Records from a collection:

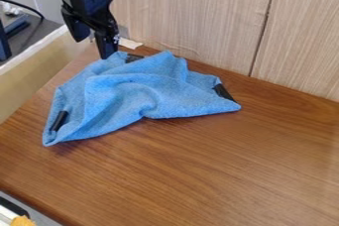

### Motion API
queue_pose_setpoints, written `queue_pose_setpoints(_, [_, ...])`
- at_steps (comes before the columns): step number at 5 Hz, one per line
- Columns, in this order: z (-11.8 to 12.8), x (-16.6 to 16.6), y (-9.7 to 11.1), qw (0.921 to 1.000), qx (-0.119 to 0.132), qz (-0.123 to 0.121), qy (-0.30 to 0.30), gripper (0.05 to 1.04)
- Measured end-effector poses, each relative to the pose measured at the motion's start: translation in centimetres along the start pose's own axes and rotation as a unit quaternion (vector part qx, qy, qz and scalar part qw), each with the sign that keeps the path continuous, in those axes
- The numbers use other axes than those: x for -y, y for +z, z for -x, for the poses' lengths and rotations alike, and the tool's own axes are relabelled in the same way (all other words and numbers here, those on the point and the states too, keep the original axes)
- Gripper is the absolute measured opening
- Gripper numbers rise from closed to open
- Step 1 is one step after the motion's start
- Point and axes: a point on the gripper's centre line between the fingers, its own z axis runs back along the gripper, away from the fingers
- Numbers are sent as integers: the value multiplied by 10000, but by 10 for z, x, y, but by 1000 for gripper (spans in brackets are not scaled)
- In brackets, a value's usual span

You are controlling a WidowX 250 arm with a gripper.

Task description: Unfold the cloth from top to bottom

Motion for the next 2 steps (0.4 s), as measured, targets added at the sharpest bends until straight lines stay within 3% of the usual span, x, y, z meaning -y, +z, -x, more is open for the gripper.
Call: queue_pose_setpoints(2, [11, -4, -24, 9983, -432, 251, 307, 1001])
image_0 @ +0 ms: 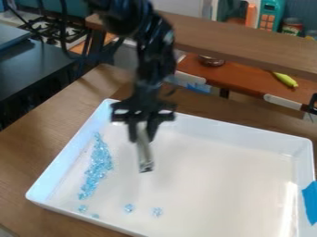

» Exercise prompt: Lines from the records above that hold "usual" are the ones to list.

» Response to the task:
- In brackets, a value's usual span
Motion for the next 2 steps (0.4 s), as measured, targets added at the sharpest bends until straight lines stay within 3% of the usual span, x, y, z meaning -y, +z, -x, more is open for the gripper.

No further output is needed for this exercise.